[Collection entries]
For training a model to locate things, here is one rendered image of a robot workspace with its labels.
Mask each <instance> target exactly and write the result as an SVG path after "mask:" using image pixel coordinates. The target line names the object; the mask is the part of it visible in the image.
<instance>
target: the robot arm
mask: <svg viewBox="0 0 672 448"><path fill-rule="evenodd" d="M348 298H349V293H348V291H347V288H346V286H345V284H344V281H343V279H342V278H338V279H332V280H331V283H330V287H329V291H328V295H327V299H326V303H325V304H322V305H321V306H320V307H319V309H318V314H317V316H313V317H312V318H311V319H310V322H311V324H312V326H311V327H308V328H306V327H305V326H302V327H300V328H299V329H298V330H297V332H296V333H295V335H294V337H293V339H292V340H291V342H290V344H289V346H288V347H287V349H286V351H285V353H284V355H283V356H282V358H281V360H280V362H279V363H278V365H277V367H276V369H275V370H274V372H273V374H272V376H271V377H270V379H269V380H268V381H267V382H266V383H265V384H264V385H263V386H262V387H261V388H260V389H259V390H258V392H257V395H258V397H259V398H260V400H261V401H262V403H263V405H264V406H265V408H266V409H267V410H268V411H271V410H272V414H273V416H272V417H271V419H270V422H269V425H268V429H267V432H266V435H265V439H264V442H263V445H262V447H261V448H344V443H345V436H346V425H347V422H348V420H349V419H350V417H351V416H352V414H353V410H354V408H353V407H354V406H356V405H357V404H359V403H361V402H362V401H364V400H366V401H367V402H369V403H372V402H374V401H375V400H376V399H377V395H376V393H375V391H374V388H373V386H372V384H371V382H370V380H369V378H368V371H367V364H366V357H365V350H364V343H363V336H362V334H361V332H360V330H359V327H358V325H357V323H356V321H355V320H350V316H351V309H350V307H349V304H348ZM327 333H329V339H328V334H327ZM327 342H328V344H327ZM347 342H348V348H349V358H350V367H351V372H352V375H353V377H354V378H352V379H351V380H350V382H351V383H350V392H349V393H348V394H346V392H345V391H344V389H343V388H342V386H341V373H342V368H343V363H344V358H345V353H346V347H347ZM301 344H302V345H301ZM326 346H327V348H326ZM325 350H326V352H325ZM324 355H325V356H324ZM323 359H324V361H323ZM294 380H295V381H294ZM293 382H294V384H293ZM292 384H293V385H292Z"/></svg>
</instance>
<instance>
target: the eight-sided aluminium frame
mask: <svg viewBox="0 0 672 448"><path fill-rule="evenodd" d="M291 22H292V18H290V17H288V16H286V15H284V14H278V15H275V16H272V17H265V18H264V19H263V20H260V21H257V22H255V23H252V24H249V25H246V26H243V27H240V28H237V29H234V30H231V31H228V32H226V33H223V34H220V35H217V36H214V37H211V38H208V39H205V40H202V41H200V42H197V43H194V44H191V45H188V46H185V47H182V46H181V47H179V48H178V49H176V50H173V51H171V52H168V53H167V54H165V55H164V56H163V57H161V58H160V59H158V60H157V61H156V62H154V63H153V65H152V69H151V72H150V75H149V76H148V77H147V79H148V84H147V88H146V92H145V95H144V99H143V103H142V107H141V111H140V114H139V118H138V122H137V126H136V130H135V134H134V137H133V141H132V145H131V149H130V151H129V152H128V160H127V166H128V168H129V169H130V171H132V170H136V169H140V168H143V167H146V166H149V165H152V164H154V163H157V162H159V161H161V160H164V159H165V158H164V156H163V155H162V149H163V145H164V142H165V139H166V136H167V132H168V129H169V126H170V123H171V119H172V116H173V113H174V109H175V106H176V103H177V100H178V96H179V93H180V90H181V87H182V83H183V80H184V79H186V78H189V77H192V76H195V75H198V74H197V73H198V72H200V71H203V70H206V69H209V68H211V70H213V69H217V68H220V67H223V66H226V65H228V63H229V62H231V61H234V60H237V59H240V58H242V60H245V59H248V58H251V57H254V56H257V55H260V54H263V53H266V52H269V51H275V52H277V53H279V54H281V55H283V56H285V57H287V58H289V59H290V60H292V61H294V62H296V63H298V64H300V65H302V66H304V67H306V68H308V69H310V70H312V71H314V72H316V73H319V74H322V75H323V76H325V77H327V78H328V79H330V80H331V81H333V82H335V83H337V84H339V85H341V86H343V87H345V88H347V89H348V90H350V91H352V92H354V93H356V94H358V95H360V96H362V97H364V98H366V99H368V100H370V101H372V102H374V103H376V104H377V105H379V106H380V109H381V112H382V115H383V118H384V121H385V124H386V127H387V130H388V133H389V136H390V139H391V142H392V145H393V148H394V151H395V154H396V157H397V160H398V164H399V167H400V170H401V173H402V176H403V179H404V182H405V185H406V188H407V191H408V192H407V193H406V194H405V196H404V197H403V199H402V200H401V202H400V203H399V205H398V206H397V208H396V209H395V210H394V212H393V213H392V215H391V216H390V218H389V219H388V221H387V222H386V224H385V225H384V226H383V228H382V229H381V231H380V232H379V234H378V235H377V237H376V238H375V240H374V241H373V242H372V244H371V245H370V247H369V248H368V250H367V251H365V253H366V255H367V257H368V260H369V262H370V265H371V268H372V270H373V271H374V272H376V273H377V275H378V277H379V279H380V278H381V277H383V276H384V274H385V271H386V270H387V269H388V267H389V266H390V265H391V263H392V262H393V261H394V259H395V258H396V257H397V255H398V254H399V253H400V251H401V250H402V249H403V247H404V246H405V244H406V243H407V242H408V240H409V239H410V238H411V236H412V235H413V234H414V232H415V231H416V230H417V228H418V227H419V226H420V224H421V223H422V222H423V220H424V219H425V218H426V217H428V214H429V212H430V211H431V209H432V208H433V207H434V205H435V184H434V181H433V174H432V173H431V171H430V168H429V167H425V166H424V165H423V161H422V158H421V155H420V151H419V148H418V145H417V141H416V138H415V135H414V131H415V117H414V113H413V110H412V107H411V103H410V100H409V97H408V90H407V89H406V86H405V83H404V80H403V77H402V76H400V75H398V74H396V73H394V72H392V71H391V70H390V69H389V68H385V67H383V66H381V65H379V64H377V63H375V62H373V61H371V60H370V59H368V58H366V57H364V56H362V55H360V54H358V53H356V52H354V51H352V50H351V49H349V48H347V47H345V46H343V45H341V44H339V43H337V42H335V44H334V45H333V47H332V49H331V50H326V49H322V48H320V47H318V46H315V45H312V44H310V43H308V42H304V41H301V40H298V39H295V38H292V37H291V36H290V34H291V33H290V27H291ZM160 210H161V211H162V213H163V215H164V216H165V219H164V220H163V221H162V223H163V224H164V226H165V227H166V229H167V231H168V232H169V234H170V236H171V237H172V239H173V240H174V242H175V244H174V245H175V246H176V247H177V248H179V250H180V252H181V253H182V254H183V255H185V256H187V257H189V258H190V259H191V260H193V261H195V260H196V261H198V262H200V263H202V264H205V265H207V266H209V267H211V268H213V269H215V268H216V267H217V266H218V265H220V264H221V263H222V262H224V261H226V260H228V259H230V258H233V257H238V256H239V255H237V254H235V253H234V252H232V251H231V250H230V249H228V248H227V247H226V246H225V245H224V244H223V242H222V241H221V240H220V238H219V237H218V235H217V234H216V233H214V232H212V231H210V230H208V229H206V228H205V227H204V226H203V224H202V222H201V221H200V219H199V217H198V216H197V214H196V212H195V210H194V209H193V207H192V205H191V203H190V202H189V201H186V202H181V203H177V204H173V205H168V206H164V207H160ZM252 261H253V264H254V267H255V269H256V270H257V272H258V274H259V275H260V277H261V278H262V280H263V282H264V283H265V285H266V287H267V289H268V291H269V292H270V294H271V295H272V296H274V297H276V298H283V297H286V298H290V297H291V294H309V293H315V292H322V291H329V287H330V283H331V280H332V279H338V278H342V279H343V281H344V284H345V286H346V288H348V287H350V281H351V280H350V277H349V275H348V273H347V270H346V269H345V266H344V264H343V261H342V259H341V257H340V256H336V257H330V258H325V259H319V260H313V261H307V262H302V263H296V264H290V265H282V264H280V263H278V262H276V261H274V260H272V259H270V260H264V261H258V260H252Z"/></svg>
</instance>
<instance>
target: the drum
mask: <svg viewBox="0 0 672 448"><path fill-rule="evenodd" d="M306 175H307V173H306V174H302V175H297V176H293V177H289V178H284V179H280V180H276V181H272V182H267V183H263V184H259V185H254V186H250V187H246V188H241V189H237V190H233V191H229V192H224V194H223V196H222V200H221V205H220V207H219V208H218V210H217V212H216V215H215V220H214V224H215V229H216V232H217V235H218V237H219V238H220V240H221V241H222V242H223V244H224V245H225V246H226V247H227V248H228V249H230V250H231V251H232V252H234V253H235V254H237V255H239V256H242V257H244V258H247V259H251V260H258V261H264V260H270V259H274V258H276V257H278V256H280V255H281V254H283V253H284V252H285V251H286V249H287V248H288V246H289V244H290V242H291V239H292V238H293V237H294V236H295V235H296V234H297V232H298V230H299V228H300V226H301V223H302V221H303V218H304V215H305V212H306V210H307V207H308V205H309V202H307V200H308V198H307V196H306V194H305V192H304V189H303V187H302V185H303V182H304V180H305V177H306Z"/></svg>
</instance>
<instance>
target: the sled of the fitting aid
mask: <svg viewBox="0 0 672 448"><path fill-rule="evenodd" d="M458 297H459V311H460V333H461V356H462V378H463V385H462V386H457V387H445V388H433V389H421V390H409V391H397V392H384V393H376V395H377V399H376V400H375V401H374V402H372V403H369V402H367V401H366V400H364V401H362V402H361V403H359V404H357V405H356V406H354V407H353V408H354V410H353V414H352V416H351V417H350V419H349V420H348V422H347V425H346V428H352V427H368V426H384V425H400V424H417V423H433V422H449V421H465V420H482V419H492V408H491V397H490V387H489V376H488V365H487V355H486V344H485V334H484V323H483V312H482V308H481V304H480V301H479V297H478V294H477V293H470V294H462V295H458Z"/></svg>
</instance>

* [Problem to work on]:
Look through the entries and work out how many lines have the word "robot" in them; reply with that number only.

* [Expected answer]:
2